Copy all of the entries that follow, exactly.
--- START ---
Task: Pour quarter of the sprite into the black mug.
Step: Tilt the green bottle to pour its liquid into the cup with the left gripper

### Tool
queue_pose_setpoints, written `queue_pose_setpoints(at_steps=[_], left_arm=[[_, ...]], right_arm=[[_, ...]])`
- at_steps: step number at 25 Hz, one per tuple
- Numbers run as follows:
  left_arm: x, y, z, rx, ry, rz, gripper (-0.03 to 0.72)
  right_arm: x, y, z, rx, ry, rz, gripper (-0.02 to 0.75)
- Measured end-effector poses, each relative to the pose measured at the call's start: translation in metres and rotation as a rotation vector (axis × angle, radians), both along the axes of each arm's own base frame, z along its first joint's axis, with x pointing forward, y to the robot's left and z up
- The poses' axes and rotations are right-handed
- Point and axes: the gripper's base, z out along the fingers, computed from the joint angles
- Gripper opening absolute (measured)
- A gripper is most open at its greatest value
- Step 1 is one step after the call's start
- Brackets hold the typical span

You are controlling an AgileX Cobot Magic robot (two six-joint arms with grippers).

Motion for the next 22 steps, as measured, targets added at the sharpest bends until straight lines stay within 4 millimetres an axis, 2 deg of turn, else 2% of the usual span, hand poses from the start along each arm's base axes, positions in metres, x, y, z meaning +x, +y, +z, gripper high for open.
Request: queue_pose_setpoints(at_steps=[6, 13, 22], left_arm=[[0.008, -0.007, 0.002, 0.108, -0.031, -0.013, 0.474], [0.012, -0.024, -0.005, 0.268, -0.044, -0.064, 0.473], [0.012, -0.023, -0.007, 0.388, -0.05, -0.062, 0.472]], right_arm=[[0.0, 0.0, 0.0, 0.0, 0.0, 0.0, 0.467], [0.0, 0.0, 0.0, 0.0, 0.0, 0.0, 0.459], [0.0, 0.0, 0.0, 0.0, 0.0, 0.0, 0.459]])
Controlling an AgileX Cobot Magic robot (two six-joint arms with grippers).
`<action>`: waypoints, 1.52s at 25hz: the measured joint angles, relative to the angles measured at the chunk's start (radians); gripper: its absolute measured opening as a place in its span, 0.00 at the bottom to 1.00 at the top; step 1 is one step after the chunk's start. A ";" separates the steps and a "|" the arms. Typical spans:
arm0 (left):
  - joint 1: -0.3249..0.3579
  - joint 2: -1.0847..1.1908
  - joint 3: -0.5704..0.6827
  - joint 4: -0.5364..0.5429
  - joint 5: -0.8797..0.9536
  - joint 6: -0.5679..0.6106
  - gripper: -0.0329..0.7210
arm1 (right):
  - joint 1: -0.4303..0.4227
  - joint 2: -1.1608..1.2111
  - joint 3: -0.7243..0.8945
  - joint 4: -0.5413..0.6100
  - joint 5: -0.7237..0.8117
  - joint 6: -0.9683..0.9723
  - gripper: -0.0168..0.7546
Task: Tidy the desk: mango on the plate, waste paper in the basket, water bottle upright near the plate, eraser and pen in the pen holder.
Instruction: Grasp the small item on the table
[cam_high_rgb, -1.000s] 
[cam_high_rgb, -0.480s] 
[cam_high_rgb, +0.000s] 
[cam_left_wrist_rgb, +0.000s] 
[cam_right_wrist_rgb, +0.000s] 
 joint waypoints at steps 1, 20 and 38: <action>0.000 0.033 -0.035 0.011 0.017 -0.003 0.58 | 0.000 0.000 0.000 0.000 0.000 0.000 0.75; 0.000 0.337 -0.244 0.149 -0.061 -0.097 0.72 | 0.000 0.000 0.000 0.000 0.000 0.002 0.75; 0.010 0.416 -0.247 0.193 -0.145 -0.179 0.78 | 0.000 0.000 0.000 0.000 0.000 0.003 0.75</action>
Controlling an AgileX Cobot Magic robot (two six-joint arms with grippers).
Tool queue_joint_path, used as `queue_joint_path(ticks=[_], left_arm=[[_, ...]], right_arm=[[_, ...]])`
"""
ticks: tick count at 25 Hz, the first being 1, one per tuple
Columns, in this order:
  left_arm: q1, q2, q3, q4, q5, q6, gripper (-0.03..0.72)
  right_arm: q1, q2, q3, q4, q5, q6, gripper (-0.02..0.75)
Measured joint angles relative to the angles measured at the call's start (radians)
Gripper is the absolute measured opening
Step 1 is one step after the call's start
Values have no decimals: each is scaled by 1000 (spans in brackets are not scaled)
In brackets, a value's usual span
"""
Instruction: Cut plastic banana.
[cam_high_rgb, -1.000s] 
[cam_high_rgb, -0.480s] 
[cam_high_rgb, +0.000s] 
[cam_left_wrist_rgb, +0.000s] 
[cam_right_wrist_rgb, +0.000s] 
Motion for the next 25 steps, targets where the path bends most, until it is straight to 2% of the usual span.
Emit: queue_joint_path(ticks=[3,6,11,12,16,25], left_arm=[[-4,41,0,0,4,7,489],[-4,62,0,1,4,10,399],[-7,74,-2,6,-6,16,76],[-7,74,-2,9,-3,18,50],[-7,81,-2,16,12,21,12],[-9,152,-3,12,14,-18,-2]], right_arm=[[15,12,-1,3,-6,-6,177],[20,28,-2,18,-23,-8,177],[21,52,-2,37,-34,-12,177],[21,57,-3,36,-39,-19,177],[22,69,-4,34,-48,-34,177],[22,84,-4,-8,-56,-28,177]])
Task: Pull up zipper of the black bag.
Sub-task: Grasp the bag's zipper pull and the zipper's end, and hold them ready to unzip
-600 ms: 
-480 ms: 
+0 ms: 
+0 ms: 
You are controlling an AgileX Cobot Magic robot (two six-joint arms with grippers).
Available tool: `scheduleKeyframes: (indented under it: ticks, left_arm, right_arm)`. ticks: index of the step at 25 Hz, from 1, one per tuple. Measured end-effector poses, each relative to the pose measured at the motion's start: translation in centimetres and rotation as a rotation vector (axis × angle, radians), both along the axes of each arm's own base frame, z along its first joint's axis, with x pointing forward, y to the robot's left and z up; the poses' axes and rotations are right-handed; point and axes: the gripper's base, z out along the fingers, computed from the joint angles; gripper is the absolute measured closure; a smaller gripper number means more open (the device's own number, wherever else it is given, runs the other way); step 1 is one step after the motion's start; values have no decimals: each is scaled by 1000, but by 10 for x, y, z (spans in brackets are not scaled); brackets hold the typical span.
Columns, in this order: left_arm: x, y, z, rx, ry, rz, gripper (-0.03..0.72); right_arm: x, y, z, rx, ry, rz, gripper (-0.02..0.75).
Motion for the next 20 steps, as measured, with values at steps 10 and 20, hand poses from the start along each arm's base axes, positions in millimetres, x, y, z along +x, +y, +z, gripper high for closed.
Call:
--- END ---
## Task response
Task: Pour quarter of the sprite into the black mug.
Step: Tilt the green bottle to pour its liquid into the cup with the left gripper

### Tool
queue_pose_setpoints, written `queue_pose_setpoints(at_steps=[_], left_arm=[[_, ...]], right_arm=[[_, ...]])`
- at_steps: step number at 25 Hz, one per tuple
- Numbers run as follows:
  left_arm: x, y, z, rx, ry, rz, gripper (-0.03 to 0.72)
  right_arm: x, y, z, rx, ry, rz, gripper (-0.02 to 0.75)
- Measured end-effector poses, each relative to the pose measured at the call's start: translation in metres and rotation as a rotation vector (axis × angle, radians), both along the axes of each arm's own base frame, z along its first joint's axis, with x pointing forward, y to the robot's left and z up
- The poses' axes and rotations are right-handed
- Point and axes: the gripper's base, z out along the fingers, computed from the joint angles
- Gripper opening absolute (measured)
- A gripper is most open at its greatest value
- Step 1 is one step after the call's start
- Brackets hold the typical span

You are controlling an AgileX Cobot Magic robot (two six-joint arms with grippers).

Motion for the next 22 steps, as measured, targets added at the sharpest bends until straight lines stay within 4 millimetres an axis, 2 deg of turn, else 2% of the usual span, hand poses from the start along each arm's base axes, positions in metres, x, y, z meaning +x, +y, +z, gripper high for open.
Request: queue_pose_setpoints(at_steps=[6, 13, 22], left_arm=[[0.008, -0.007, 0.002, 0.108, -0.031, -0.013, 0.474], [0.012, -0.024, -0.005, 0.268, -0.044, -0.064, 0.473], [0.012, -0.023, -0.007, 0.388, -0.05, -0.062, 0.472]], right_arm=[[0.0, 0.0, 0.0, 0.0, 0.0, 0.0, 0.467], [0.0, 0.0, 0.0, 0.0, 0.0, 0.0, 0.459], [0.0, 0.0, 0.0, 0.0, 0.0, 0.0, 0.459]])
Controlling an AgileX Cobot Magic robot (two six-joint arms with grippers).
`<action>`: waypoints, 1.52s at 25hz: the measured joint angles, relative to the angles measured at the chunk's start (radians); gripper: its absolute measured opening as a place in its span, 0.00 at the bottom to 1.00 at the top; step 1 is one step after the chunk's start. A ";" separates the steps and a "|" the arms. Typical spans:
arm0 (left):
  - joint 1: -0.3249..0.3579
  - joint 2: -1.0847..1.1908
  - joint 3: -0.5704..0.6827
  - joint 4: -0.5364..0.5429
  - joint 5: -0.8797..0.9536
  - joint 6: -0.5679..0.6106
  - gripper: -0.0329..0.7210
arm1 (right):
  - joint 1: -0.4303..0.4227
  - joint 2: -1.1608..1.2111
  - joint 3: -0.7243..0.8945
  - joint 4: -0.5413..0.6100
  - joint 5: -0.7237..0.8117
  - joint 6: -0.9683..0.9723
  - gripper: -0.0168..0.7546
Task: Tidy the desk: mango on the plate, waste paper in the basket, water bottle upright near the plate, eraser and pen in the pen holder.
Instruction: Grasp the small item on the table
[cam_high_rgb, -1.000s] 
[cam_high_rgb, -0.480s] 
[cam_high_rgb, +0.000s] 
[cam_left_wrist_rgb, +0.000s] 
[cam_right_wrist_rgb, +0.000s] 
 joint waypoints at steps 1, 20 and 38: <action>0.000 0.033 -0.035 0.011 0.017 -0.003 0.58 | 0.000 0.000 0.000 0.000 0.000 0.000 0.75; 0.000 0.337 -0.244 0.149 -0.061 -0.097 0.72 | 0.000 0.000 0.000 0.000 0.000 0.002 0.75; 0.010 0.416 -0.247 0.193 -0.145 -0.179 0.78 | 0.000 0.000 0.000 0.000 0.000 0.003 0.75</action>
Controlling an AgileX Cobot Magic robot (two six-joint arms with grippers).
Tool queue_joint_path, used as `queue_joint_path(ticks=[_], left_arm=[[_, ...]], right_arm=[[_, ...]])`
"""
ticks: tick count at 25 Hz, the first being 1, one per tuple
Columns, in this order:
  left_arm: q1, q2, q3, q4, q5, q6, gripper (-0.03..0.72)
  right_arm: q1, q2, q3, q4, q5, q6, gripper (-0.02..0.75)
Measured joint angles relative to the angles measured at the call's start (radians)
Gripper is the absolute measured opening
Step 1 is one step after the call's start
Values have no decimals: each is scaled by 1000 (spans in brackets are not scaled)
In brackets, a value's usual span
"""
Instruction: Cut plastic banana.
[cam_high_rgb, -1.000s] 
[cam_high_rgb, -0.480s] 
[cam_high_rgb, +0.000s] 
[cam_left_wrist_rgb, +0.000s] 
[cam_right_wrist_rgb, +0.000s] 
Motion for the next 25 steps, targets where the path bends most, until it is straight to 2% of the usual span.
Emit: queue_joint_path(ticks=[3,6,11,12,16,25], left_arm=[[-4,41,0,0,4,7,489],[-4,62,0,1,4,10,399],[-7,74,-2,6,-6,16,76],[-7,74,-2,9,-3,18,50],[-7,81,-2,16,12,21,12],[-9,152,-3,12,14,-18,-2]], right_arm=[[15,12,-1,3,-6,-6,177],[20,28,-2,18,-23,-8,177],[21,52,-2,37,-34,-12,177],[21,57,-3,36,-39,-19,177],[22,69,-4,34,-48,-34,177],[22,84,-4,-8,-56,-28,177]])
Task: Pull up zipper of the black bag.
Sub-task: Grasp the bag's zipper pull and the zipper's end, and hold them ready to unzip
-600 ms: 
-480 ms: 
+0 ms: 
+0 ms: 
You are controlling an AgileX Cobot Magic robot (two six-joint arms with grippers).
Available tool: `scheduleKeyframes: (indented under it: ticks, left_arm, right_arm)`. ticks: index of the step at 25 Hz, from 1, one per tuple. Measured end-effector poses, each relative to the pose measured at the motion's start: translation in centimetres and rotation as a rotation vector (axis × angle, radians), both along the axes of each arm's own base frame, z along its first joint's axis, with x pointing forward, y to the robot's left and z up; the poses' axes and rotations are right-handed; point and axes: the gripper's base, z out along the fingers, computed from the joint angles; gripper is the absolute measured closure; a smaller gripper number means more open (the device's own number, wherever else it is given, runs the other way); step 1 is one step after the motion's start; values have no decimals: each is scaled by 1000, but by 10 for x, y, z (spans in brackets are not scaled); brackets hold the typical span.
Columns, in this order: left_arm: x, y, z, rx, ry, rz, gripper (-0.03..0.72); right_arm: x, y, z, rx, ry, rz, gripper (-0.02..0.75).
Motion for the next 20 steps, as measured, with values at steps 10 and 20, hand poses from the start along each arm's base axes, positions in millimetres, x, y, z along +x, +y, +z, gripper high for closed.
Call:

What has been written completes the answer.